*** Block opens ***

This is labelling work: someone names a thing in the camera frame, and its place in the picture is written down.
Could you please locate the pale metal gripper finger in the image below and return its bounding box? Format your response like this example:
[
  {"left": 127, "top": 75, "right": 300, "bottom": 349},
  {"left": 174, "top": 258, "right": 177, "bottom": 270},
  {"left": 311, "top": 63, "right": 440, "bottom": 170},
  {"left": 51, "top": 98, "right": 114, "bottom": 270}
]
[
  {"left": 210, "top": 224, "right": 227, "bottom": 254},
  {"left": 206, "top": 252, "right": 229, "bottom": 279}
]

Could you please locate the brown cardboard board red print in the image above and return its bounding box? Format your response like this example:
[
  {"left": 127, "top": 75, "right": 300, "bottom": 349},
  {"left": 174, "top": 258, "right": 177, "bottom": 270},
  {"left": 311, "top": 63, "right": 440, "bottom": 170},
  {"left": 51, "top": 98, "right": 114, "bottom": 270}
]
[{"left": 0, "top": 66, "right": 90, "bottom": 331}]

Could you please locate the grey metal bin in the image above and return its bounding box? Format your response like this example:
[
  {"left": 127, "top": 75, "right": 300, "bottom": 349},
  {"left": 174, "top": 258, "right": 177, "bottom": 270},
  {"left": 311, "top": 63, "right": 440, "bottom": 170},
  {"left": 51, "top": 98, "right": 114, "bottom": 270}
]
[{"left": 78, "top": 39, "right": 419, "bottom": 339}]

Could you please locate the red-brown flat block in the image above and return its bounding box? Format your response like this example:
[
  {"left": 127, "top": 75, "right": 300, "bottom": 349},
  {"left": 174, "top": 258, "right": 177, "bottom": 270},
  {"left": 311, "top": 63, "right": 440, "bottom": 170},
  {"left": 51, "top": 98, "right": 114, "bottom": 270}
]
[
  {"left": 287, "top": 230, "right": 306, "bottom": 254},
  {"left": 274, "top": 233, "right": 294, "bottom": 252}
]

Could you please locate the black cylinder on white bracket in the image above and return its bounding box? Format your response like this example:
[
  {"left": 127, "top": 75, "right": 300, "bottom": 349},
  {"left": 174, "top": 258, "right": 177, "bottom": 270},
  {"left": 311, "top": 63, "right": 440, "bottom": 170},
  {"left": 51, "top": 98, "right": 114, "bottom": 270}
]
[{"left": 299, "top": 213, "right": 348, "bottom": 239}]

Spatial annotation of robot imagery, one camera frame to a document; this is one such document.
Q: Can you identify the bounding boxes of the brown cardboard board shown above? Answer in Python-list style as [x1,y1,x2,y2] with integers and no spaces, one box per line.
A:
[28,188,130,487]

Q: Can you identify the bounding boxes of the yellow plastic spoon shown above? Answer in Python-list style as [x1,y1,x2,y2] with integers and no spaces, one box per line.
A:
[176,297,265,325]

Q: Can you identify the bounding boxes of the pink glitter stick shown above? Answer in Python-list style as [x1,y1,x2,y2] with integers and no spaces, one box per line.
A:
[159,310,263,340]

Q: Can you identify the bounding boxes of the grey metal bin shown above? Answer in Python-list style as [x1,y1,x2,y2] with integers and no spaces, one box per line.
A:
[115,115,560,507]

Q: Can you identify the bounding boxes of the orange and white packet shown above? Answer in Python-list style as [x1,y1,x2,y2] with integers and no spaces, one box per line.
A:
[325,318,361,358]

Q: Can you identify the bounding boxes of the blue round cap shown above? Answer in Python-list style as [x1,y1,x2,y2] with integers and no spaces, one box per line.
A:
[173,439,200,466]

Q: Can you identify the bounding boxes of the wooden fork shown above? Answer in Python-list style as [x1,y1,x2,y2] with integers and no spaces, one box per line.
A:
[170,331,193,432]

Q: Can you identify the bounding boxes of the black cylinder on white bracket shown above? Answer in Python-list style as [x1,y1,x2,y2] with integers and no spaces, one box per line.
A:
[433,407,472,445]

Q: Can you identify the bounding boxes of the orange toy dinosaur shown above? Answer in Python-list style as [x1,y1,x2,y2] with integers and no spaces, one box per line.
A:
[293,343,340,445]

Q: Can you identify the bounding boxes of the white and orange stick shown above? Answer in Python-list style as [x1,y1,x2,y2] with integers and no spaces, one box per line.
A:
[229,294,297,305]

*** Block closes ***

TASK STATEMENT — Scan the material above. Copy each line where "frame" occurs.

RESPONSE —
This is labelling work: someone names a thing in the camera frame, and its place in the picture is written down.
Spatial annotation of robot imagery, one camera frame to a document; this is one such document.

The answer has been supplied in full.